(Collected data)
BEGIN

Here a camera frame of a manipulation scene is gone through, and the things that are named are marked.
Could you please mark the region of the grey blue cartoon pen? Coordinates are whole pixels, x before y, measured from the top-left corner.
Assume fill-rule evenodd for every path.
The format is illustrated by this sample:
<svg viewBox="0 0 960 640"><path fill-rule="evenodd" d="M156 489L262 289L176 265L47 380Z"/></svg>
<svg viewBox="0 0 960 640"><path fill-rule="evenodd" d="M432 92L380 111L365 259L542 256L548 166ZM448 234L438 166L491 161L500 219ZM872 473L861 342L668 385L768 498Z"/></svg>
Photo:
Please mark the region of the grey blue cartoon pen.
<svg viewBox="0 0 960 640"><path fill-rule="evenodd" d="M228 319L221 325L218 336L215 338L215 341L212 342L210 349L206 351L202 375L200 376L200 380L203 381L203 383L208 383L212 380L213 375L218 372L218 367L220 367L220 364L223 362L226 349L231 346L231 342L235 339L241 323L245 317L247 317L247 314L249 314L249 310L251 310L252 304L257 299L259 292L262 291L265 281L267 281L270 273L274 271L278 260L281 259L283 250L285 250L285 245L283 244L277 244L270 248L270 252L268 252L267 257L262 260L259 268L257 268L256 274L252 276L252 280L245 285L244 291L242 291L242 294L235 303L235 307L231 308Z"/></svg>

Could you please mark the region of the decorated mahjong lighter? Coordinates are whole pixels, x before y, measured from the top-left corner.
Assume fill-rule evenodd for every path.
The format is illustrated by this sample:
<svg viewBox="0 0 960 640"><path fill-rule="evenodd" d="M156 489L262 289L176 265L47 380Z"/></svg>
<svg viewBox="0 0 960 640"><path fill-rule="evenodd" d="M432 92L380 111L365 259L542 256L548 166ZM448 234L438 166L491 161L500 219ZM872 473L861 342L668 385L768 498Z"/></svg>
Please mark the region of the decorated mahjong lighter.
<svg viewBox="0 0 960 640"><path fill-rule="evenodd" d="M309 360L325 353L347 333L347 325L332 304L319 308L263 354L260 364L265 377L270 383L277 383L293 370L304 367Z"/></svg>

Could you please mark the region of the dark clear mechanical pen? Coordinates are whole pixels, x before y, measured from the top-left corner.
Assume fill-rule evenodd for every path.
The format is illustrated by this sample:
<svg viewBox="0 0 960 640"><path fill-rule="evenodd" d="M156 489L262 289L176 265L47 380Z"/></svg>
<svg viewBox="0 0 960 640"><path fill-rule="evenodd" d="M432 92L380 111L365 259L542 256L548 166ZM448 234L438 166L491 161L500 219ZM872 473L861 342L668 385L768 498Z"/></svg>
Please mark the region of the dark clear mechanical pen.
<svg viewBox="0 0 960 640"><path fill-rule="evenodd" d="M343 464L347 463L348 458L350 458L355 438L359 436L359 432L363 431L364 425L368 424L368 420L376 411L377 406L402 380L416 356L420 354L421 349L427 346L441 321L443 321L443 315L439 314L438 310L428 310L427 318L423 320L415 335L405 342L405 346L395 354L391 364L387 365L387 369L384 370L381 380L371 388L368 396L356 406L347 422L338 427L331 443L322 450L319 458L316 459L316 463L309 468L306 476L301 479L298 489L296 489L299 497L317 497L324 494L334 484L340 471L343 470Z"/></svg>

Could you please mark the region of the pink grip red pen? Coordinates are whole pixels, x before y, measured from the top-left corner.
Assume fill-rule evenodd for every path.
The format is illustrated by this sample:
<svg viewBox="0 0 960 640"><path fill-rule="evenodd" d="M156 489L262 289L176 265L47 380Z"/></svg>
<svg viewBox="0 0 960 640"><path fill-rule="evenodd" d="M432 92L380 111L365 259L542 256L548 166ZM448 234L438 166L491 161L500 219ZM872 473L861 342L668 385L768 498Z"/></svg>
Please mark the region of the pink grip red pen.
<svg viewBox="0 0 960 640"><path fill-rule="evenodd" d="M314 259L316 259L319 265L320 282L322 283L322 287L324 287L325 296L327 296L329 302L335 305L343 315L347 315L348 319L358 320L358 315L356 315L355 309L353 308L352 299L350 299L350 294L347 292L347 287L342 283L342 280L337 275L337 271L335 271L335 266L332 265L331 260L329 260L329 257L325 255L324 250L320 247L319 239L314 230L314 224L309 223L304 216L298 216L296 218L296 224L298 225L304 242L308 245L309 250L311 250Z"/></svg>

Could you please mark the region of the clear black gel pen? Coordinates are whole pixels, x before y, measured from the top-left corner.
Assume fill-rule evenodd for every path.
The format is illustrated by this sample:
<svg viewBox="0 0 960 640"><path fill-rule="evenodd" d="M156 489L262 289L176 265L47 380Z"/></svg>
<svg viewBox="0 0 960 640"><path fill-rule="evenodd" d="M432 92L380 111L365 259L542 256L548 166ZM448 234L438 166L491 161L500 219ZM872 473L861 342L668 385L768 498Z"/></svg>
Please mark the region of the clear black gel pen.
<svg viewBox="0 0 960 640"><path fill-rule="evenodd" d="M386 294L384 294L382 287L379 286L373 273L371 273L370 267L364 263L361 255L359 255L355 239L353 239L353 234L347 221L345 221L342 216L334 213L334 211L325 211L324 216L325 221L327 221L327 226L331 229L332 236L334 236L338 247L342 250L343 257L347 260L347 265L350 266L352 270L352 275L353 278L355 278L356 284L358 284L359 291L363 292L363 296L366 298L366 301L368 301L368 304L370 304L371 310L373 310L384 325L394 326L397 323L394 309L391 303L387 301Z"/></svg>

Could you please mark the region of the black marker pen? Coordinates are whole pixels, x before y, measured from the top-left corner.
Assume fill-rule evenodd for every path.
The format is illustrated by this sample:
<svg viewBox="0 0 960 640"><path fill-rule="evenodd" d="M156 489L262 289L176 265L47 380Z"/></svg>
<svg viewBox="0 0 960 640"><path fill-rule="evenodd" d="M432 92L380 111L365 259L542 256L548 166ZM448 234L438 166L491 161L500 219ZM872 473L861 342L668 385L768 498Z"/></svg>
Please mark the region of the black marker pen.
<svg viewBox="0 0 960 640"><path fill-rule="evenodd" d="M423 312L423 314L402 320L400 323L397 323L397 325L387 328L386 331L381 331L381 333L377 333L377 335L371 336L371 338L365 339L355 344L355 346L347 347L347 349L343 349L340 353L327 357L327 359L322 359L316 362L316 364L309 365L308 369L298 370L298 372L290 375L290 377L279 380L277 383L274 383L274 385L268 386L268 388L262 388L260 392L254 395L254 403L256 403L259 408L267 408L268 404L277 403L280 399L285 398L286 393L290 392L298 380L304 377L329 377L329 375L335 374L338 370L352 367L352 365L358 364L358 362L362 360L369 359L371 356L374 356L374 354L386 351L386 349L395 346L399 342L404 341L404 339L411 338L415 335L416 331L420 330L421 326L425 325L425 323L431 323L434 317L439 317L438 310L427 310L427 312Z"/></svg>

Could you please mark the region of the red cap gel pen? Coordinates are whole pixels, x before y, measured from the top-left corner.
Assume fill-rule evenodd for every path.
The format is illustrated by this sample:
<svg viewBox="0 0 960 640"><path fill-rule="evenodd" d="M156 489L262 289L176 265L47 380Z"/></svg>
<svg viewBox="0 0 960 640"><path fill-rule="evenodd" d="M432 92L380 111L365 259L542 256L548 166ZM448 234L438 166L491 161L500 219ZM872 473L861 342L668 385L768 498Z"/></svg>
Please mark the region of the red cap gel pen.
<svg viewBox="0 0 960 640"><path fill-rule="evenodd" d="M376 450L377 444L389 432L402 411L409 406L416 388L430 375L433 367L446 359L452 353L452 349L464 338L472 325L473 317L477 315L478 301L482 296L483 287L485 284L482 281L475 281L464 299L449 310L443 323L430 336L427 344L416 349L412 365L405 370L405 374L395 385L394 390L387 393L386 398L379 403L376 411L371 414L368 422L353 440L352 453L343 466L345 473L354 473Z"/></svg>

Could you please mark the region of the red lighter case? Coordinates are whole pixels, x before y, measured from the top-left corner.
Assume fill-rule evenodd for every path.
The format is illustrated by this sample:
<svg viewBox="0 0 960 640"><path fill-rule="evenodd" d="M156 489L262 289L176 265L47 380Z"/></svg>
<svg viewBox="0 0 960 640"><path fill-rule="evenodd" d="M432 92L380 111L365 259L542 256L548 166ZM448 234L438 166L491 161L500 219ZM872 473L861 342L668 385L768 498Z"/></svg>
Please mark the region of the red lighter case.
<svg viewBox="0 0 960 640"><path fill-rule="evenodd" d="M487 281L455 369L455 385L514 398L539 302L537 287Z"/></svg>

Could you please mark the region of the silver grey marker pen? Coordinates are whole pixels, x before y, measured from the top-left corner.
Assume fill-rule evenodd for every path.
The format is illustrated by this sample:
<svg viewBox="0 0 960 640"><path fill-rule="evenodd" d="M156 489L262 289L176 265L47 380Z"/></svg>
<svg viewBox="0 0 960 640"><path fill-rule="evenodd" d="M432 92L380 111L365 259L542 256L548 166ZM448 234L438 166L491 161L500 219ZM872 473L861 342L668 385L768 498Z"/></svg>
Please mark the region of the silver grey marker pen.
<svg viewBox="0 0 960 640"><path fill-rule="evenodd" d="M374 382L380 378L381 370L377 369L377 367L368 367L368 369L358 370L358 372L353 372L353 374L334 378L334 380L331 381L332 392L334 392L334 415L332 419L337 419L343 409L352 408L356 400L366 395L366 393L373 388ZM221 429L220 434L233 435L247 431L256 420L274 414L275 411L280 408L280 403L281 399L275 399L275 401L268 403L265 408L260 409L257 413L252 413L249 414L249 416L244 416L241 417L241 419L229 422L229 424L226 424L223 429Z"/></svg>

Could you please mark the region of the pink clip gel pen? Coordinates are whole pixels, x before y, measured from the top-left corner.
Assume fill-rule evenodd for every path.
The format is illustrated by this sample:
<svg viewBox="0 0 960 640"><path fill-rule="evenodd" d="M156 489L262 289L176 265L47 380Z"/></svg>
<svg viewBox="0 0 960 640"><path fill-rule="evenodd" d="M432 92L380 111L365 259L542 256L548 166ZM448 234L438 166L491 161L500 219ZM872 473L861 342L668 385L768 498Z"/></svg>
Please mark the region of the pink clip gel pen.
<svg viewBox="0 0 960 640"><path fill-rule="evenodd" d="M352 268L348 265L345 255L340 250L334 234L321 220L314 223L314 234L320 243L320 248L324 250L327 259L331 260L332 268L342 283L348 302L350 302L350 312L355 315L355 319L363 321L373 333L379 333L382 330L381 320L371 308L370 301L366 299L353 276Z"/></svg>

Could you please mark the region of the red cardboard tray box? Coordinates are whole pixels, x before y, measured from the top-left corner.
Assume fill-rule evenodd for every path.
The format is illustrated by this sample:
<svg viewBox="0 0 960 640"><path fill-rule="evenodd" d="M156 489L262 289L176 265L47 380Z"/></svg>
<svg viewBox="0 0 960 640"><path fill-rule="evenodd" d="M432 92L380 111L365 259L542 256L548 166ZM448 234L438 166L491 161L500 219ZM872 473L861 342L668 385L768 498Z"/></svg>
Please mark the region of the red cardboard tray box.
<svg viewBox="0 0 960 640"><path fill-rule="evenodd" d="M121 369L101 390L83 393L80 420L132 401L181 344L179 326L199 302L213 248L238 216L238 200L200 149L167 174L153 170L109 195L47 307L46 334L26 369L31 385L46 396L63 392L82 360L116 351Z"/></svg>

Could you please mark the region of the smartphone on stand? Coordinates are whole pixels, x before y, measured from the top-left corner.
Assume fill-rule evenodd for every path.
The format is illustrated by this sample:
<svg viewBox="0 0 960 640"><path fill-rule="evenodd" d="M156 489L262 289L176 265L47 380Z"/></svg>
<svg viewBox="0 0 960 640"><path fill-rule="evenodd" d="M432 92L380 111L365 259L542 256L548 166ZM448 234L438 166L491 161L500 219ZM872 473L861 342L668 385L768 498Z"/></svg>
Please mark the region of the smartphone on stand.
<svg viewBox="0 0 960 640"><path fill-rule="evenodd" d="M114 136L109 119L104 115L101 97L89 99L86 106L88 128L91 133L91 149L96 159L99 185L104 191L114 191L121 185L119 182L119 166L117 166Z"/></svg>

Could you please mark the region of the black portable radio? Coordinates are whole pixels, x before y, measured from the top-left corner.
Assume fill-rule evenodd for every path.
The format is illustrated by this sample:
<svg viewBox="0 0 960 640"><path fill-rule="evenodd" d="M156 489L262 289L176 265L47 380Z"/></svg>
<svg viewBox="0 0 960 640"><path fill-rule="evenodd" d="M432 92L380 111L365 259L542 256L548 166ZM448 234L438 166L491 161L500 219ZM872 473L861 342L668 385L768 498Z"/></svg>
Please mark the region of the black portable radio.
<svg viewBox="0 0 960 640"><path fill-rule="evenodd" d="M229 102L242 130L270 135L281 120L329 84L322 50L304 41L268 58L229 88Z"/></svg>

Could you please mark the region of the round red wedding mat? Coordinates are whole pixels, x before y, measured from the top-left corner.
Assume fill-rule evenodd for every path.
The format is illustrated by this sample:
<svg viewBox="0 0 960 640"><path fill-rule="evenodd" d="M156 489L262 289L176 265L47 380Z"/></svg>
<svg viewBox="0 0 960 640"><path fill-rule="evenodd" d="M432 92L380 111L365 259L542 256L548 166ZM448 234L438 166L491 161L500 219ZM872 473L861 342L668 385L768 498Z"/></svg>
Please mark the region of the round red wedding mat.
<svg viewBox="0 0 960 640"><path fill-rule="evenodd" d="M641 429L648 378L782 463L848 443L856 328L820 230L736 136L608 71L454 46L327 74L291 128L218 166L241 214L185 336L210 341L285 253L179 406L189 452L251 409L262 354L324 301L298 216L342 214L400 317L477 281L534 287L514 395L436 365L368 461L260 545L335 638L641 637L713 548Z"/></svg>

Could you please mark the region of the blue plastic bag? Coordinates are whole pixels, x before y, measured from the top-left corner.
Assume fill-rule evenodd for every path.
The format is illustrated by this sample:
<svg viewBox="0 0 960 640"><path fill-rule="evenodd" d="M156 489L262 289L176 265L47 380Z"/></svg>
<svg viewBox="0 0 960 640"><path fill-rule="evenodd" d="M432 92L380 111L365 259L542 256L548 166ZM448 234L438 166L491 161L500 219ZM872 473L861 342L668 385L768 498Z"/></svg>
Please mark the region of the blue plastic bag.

END

Count how many lines of the entries contain the word "plastic", and respond with that count only.

• RESPONSE AREA:
2